◆ Try it:
Check each line of the records below and collect those holding "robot".

◆ Data provided:

********************

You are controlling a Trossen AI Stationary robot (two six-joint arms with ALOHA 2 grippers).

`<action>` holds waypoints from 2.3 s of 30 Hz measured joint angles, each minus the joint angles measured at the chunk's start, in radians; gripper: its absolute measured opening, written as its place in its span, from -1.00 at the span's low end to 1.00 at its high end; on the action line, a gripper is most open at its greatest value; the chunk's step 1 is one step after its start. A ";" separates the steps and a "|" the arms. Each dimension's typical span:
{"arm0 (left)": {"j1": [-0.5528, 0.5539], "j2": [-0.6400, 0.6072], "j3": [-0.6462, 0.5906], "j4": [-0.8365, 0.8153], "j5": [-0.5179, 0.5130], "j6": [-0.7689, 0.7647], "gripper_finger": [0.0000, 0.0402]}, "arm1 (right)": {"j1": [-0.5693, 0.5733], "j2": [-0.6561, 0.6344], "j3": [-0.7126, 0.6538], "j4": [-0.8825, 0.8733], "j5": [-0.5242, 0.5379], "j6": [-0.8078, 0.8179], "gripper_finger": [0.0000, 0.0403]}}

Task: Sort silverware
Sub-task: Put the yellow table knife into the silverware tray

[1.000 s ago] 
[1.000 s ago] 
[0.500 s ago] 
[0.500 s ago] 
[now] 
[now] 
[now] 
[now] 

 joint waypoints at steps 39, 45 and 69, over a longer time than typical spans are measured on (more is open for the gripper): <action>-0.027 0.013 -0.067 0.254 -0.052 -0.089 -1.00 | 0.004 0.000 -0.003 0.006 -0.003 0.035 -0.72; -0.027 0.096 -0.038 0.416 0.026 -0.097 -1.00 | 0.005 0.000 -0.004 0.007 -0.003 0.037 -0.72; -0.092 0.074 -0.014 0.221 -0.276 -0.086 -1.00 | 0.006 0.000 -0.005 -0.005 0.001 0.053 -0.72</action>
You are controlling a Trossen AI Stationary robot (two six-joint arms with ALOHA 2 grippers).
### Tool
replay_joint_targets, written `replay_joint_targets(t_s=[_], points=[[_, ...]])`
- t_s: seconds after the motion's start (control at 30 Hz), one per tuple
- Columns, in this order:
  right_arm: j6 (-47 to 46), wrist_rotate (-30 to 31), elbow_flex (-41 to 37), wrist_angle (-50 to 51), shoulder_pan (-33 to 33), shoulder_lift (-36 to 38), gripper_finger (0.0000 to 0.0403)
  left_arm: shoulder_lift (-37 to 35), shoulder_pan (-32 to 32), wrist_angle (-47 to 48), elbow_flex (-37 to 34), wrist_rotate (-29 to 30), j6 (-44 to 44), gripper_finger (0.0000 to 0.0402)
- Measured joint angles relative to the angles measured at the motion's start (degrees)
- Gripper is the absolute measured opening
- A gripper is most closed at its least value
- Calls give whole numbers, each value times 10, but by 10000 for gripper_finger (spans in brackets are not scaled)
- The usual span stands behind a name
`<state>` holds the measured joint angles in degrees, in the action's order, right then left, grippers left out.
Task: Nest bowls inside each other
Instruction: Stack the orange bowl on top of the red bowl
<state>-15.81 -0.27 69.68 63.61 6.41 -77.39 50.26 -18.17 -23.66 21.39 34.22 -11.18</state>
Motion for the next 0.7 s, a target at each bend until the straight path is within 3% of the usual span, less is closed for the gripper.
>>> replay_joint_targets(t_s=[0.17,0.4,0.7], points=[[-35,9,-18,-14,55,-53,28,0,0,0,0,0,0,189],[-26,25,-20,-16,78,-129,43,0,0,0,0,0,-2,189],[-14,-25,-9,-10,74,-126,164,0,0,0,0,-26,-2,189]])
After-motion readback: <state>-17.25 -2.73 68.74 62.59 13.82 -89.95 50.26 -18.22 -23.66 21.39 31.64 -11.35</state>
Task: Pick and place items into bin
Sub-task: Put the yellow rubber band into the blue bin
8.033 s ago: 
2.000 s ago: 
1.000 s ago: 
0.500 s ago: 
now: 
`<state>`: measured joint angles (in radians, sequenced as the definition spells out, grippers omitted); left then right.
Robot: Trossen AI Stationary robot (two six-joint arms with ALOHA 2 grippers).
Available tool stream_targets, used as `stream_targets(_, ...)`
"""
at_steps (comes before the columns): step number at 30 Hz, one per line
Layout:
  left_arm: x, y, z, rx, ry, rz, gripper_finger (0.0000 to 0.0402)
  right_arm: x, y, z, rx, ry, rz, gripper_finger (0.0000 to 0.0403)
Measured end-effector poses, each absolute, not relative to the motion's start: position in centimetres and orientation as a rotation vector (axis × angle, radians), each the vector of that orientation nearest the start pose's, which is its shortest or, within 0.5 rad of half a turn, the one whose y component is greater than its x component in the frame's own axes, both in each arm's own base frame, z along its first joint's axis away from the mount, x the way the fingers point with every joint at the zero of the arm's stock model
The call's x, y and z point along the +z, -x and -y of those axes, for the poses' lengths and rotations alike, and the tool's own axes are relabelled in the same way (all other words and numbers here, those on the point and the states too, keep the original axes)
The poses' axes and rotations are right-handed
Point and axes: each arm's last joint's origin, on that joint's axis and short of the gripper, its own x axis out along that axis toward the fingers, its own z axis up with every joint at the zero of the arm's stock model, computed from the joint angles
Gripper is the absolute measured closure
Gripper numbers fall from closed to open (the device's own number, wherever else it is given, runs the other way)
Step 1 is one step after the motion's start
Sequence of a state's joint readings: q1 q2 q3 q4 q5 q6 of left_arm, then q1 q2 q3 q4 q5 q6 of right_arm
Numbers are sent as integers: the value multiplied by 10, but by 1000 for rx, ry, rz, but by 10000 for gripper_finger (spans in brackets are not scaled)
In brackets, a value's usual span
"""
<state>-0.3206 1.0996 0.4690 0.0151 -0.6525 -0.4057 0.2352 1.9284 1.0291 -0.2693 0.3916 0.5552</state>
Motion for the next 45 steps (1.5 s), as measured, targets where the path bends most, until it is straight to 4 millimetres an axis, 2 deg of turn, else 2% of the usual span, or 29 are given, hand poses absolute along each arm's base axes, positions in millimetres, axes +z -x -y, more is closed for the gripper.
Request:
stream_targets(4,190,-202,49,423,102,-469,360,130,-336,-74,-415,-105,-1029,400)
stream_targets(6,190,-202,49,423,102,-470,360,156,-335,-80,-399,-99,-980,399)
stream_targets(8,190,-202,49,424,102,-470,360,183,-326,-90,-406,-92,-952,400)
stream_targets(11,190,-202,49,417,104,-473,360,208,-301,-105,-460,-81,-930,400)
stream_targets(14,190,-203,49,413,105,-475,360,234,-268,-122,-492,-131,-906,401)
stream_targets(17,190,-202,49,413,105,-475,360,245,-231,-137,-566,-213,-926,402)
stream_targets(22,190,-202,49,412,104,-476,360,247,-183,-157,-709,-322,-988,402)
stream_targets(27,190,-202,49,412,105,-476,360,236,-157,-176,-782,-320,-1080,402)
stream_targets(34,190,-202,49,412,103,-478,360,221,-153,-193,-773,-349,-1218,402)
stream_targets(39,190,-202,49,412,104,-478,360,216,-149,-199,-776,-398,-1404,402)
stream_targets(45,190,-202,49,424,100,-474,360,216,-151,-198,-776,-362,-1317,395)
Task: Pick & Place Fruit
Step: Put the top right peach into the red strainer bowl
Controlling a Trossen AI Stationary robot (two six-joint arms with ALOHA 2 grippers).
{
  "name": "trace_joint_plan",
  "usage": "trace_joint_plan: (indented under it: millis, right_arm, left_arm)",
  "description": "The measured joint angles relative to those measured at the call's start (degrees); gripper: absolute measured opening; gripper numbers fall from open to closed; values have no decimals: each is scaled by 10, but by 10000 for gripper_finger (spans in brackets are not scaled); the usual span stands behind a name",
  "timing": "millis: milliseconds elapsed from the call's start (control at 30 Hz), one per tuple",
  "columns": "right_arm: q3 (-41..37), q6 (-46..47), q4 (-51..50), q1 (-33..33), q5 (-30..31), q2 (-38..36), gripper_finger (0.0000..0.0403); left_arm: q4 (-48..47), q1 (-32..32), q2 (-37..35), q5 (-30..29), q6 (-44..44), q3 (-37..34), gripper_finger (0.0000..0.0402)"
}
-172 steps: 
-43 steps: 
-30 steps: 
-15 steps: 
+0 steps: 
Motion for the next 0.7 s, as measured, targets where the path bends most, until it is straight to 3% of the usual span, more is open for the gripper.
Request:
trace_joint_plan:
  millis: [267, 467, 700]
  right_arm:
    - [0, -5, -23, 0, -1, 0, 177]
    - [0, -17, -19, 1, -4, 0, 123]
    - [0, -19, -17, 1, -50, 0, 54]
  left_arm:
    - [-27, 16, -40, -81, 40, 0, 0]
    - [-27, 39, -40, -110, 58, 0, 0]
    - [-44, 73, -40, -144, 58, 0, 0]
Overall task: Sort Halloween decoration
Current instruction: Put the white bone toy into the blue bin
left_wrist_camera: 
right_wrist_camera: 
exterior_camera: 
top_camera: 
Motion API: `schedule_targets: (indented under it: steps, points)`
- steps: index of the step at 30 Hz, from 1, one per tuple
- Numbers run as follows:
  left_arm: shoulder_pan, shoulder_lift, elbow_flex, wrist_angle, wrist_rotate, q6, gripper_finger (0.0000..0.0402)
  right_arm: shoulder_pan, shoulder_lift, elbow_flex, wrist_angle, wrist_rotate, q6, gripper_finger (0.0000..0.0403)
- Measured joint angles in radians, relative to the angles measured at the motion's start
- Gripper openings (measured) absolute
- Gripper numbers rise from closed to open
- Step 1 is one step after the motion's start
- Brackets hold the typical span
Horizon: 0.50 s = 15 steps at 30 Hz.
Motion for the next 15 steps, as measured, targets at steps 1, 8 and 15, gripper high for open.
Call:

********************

◆ Reply:
You are controlling a Trossen AI Stationary robot (two six-joint arms with ALOHA 2 grippers).
You are controlling a Trossen AI Stationary robot (two six-joint arms with ALOHA 2 grippers).
Robot: Trossen AI Stationary robot (two six-joint arms with ALOHA 2 grippers).
Controlling a Trossen AI Stationary robot (two six-joint arms with ALOHA 2 grippers).

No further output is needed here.